**Extracted data:**

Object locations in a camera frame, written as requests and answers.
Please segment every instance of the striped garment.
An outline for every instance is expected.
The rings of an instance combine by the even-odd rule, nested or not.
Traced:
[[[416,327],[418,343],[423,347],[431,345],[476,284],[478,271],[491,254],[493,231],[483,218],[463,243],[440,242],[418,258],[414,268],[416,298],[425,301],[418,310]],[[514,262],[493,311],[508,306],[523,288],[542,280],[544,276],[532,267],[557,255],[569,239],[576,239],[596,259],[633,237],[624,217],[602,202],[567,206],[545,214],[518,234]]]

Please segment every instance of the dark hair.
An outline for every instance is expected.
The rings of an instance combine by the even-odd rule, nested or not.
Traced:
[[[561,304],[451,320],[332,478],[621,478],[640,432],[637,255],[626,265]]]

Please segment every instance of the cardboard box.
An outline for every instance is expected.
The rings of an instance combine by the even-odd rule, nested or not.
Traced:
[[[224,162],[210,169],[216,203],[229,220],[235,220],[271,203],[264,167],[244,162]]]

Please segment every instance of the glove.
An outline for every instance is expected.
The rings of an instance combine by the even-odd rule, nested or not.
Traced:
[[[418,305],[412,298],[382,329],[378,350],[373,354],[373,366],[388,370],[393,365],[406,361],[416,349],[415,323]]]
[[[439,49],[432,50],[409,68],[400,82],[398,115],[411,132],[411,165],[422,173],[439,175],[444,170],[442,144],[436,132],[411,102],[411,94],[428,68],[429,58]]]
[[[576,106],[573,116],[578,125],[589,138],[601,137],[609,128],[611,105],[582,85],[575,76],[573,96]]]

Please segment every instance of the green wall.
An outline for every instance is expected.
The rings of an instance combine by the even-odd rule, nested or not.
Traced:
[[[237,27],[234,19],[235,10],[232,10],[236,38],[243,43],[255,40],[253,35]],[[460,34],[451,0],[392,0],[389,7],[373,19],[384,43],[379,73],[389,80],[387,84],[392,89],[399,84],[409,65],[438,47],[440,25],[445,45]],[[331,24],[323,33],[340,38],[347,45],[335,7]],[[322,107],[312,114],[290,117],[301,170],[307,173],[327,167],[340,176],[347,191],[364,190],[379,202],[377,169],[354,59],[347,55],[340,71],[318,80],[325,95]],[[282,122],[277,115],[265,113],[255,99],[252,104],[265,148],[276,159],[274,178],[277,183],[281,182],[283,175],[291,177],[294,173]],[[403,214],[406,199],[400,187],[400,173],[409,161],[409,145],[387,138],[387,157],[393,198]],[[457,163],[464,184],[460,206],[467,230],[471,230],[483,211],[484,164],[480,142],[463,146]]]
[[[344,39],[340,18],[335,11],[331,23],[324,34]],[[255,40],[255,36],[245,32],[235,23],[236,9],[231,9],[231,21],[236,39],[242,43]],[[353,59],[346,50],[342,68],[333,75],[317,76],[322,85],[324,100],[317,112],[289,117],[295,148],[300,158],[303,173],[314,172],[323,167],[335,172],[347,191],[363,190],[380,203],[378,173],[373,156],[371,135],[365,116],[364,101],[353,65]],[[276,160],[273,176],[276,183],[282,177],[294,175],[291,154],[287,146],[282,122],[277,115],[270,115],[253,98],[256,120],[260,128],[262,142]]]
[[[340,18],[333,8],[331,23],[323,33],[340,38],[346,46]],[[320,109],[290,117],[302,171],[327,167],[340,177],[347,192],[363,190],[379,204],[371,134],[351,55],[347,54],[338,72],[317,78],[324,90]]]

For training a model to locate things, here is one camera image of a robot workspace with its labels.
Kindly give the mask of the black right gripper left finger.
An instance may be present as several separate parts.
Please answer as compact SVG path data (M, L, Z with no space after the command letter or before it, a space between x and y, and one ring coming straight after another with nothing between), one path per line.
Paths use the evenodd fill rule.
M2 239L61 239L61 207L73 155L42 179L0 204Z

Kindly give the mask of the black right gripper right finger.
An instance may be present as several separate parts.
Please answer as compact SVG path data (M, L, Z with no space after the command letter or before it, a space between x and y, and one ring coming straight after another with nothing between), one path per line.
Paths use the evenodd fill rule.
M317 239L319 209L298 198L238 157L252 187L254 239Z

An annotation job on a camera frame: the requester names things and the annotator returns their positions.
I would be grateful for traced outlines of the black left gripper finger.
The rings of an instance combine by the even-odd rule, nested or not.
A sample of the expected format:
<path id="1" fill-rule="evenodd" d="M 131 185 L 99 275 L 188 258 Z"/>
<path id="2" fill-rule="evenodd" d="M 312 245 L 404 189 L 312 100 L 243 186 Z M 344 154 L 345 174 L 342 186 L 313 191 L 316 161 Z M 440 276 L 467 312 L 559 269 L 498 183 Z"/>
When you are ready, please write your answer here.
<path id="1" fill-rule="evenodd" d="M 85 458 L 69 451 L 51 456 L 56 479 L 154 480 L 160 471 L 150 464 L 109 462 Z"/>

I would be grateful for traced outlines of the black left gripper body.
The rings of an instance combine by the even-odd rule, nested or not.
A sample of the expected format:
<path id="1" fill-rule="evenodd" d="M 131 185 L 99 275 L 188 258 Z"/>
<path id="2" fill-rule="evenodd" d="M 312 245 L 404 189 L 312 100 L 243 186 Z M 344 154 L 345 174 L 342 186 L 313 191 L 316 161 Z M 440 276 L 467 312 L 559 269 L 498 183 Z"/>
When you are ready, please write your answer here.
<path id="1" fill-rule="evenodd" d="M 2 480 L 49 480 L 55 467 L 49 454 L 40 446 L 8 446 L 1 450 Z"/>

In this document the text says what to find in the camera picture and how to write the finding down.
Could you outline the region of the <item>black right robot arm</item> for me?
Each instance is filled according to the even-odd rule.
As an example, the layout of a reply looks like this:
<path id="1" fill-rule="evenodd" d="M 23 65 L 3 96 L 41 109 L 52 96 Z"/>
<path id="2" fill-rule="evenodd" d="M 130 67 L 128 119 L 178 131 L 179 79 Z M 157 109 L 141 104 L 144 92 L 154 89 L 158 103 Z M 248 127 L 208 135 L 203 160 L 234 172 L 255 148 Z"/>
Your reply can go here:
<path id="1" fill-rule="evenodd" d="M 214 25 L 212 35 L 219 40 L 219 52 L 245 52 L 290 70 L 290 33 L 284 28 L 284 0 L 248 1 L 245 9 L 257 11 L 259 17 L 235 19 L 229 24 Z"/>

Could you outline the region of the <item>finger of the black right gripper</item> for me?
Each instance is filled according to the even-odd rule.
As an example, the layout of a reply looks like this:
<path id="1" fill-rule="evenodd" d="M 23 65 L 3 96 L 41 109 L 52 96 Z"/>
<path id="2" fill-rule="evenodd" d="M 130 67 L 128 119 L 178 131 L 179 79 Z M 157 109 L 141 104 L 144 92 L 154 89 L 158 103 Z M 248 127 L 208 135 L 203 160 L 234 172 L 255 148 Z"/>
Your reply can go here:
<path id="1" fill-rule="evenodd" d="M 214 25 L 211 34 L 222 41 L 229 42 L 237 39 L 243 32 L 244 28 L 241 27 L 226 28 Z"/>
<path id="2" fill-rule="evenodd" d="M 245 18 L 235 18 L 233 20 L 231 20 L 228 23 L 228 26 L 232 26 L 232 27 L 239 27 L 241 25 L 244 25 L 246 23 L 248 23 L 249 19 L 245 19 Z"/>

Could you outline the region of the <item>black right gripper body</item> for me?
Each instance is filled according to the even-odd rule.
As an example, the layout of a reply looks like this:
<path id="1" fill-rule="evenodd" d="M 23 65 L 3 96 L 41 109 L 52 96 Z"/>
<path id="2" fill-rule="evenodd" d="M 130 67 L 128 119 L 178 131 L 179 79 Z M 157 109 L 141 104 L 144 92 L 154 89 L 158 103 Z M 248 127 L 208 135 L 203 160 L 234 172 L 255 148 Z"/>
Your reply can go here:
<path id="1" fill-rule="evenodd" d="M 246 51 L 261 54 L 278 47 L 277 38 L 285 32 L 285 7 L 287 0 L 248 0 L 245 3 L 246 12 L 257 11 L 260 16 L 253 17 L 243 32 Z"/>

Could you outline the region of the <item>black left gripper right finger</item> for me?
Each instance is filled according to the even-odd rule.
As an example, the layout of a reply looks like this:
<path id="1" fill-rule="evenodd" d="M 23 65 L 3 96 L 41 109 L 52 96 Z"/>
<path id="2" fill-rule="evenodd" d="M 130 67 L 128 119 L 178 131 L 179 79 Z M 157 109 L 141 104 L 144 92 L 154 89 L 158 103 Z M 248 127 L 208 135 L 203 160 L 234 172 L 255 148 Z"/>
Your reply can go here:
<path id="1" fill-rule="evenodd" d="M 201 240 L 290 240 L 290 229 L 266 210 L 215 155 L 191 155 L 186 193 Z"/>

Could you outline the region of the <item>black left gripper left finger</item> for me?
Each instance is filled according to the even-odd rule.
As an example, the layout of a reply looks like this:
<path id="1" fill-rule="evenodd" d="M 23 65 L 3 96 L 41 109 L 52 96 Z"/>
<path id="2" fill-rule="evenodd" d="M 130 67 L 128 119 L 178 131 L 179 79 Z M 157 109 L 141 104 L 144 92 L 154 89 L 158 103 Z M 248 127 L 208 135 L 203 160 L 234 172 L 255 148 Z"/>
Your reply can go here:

**The task:**
The answer must be all the lines above that hold the word "Kindly".

**Expected answer:**
Kindly give the mask of the black right gripper left finger.
Kindly give the mask of the black right gripper right finger.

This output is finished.